— WHAT YOU SHOULD DO —
Count the lines in the data below that have "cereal" in them, and reply with only that number.

※ ※ ※

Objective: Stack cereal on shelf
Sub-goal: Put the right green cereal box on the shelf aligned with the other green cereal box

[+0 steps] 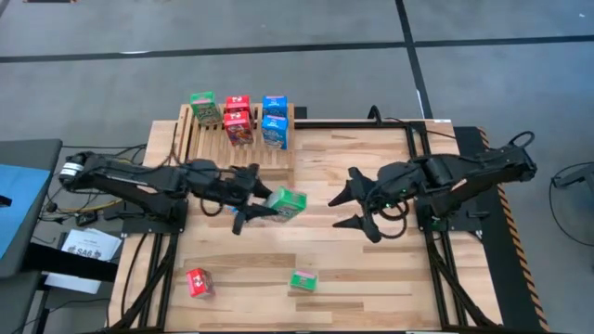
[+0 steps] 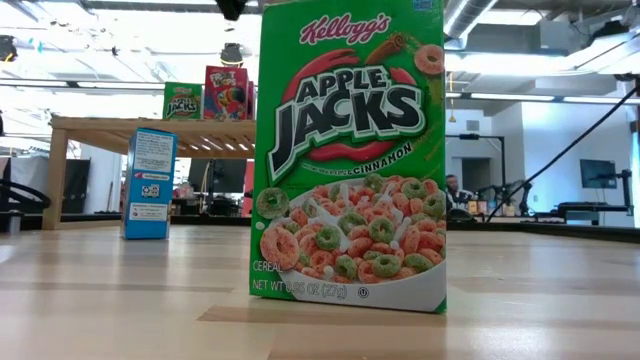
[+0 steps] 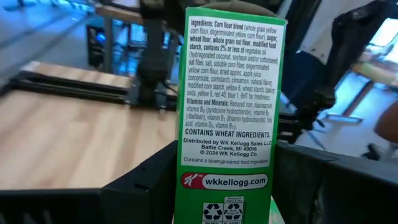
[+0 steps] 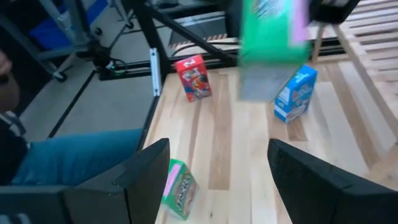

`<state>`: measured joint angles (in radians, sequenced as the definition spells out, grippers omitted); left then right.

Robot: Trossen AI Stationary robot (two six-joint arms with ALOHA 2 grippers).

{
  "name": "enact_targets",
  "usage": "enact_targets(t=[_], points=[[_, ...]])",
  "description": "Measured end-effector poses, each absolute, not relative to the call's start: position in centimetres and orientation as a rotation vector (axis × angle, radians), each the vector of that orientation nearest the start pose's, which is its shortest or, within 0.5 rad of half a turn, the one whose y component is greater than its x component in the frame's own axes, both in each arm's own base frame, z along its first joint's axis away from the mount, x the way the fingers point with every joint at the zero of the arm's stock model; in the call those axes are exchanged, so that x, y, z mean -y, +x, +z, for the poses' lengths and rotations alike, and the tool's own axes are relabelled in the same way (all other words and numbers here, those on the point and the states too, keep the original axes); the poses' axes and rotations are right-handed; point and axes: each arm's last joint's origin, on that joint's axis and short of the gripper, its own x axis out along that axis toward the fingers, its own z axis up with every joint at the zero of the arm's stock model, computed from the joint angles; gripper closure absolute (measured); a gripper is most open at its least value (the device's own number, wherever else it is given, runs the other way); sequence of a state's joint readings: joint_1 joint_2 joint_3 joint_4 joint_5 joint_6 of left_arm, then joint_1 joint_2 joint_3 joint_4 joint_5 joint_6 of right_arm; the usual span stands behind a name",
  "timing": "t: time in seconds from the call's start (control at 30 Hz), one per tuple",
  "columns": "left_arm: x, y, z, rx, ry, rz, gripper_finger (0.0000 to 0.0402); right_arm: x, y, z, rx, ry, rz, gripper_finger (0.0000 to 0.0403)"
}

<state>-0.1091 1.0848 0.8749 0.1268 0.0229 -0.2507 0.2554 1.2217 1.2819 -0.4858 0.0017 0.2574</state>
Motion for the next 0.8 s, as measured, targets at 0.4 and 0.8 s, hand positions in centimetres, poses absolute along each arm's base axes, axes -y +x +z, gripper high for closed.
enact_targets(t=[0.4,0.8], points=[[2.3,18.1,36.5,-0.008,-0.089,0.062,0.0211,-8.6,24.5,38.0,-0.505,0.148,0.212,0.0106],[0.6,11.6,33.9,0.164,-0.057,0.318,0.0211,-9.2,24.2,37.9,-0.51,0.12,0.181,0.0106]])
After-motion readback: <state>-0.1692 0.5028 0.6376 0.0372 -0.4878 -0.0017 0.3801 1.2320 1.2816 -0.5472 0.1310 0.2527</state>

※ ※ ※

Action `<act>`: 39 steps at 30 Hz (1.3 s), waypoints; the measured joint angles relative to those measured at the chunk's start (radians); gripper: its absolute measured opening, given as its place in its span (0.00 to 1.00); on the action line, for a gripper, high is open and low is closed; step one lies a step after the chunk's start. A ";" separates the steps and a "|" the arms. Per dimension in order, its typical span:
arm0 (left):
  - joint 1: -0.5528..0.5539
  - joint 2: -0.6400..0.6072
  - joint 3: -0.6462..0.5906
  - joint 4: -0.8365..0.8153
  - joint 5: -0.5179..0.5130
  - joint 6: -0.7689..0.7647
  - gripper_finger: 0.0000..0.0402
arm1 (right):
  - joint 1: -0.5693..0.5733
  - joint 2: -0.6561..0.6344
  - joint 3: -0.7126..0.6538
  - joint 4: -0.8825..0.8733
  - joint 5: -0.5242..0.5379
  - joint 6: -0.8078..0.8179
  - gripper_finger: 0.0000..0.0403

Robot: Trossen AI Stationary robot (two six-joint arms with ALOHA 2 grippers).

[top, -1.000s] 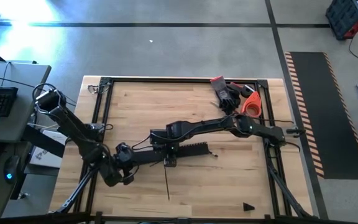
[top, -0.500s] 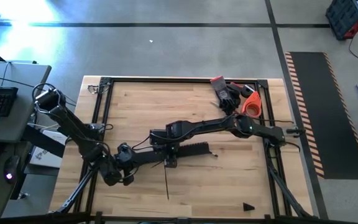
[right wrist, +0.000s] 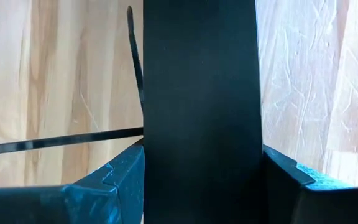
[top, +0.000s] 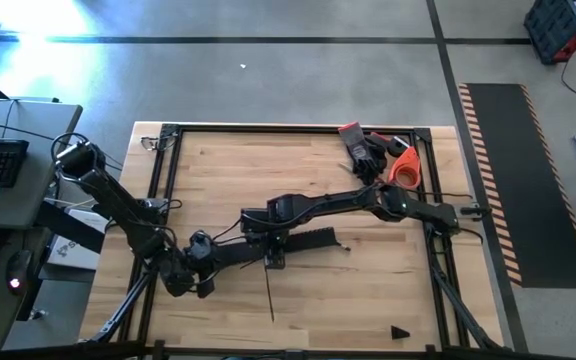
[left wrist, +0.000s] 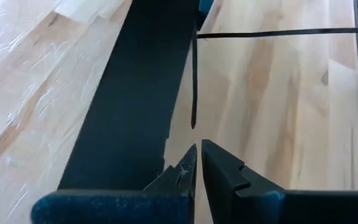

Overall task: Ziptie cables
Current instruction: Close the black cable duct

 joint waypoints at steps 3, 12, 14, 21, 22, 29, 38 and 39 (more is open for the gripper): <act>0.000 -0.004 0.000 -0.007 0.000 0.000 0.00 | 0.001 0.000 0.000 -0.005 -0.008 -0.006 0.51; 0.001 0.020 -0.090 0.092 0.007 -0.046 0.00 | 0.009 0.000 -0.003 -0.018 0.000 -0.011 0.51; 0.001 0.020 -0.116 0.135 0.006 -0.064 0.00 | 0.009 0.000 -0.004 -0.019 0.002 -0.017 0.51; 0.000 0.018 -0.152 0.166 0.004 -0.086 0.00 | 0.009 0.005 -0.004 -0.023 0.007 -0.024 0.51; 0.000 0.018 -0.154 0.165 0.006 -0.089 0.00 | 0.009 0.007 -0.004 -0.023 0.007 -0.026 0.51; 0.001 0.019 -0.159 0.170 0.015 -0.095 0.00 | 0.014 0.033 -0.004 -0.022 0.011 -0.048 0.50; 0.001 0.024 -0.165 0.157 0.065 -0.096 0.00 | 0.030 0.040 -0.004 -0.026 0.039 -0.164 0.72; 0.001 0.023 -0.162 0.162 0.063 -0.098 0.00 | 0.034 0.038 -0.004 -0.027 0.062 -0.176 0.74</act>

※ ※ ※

— SOLUTION FOR THIS EXERCISE —
2